TASK TO COMPLETE - Write out each line of the material again, word for word.
** SUPPLIED INFORMATION follows **
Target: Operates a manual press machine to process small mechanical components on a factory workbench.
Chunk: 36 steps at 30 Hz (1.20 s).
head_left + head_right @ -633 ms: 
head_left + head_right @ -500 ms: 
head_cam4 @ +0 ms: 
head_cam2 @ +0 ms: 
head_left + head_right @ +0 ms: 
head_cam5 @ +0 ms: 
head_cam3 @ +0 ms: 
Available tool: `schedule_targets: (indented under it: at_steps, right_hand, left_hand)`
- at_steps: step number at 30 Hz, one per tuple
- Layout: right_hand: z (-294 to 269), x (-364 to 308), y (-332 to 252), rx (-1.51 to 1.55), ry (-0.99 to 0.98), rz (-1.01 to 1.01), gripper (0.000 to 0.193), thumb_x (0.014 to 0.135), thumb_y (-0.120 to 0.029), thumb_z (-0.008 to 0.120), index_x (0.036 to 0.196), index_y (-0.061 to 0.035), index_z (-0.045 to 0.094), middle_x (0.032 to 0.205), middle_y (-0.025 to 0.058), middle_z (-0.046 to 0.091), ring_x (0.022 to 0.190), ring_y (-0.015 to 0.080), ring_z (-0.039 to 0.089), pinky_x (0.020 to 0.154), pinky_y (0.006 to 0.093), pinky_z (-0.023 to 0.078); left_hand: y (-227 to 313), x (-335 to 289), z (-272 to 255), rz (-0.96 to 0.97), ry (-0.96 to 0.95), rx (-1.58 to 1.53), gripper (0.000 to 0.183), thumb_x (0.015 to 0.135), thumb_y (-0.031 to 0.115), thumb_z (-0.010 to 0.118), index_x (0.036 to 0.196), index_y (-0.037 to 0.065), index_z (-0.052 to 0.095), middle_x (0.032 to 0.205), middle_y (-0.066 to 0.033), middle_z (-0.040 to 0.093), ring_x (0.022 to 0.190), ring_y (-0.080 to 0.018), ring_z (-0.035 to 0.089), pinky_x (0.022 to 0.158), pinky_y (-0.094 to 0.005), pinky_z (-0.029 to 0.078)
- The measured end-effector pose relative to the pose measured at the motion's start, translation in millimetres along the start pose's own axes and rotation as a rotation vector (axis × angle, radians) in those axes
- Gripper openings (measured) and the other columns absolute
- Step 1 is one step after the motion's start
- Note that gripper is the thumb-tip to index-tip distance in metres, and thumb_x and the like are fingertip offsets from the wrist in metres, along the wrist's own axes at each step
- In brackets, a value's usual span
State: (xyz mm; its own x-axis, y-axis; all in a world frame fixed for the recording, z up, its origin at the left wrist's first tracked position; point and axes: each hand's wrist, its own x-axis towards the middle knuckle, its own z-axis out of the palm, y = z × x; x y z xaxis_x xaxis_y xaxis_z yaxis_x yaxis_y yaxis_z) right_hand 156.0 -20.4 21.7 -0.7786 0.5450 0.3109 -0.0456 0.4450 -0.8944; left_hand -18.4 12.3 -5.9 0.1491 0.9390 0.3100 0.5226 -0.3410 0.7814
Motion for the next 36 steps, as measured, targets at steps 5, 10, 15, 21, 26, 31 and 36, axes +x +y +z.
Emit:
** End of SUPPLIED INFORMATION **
COMPLETED EXERCISE -
Target: Operates a manual press machine to process small mechanical components on a factory workbench.
Chunk: 36 steps at 30 Hz (1.20 s).
head_left + head_right @ -633 ms: 
head_left + head_right @ -500 ms: 
head_cam4 @ +0 ms: 
head_cam2 @ +0 ms: 
head_left + head_right @ +0 ms: 
head_cam5 @ +0 ms: 
head_cam3 @ +0 ms: 
Available tool: `schedule_targets: (indented under it: at_steps, right_hand, left_hand)`
- at_steps: step number at 30 Hz, one per tuple
- Layout: right_hand: z (-294 to 269), x (-364 to 308), y (-332 to 252), rx (-1.51 to 1.55), ry (-0.99 to 0.98), rz (-1.01 to 1.01), gripper (0.000 to 0.193), thumb_x (0.014 to 0.135), thumb_y (-0.120 to 0.029), thumb_z (-0.008 to 0.120), index_x (0.036 to 0.196), index_y (-0.061 to 0.035), index_z (-0.045 to 0.094), middle_x (0.032 to 0.205), middle_y (-0.025 to 0.058), middle_z (-0.046 to 0.091), ring_x (0.022 to 0.190), ring_y (-0.015 to 0.080), ring_z (-0.039 to 0.089), pinky_x (0.020 to 0.154), pinky_y (0.006 to 0.093), pinky_z (-0.023 to 0.078); left_hand: y (-227 to 313), x (-335 to 289), z (-272 to 255), rz (-0.96 to 0.97), ry (-0.96 to 0.95), rx (-1.58 to 1.53), gripper (0.000 to 0.183), thumb_x (0.015 to 0.135), thumb_y (-0.031 to 0.115), thumb_z (-0.010 to 0.118), index_x (0.036 to 0.196), index_y (-0.037 to 0.065), index_z (-0.052 to 0.095), middle_x (0.032 to 0.205), middle_y (-0.066 to 0.033), middle_z (-0.040 to 0.093), ring_x (0.022 to 0.190), ring_y (-0.080 to 0.018), ring_z (-0.035 to 0.089), pinky_x (0.022 to 0.158), pinky_y (-0.094 to 0.005), pinky_z (-0.029 to 0.078)
- The measured end-effector pose relative to the pose measured at the motion's start, translation in millimetres along the start pose's own axes and rotation as a rotation vector (axis × angle, radians) in those axes
- Gripper openings (measured) and the other columns absolute
- Step 1 is one step after the motion's start
- Note that gripper is the thumb-tip to index-tip distance in metres, and thumb_x and the like are fingertip offsets from the wrist in metres, along the wrist's own axes at each step
- In brackets, a value's usual span
State: (xyz mm; its own x-axis, y-axis; all in a world frame fixed for the recording, z up, its origin at the left wrist's first tracked position; point and axes: each hand's wrist, its own x-axis towards the middle knuckle, its own z-axis out of the palm, y = z × x; x y z xaxis_x xaxis_y xaxis_z yaxis_x yaxis_y yaxis_z) right_hand 156.0 -20.4 21.7 -0.7786 0.5450 0.3109 -0.0456 0.4450 -0.8944; left_hand -18.4 12.3 -5.9 0.1491 0.9390 0.3100 0.5226 -0.3410 0.7814
Motion for the next 36 steps, as measured, targets at steps 5, 10, 15, 21, 26, 31 and 36, axes +x +y +z.
Emit:

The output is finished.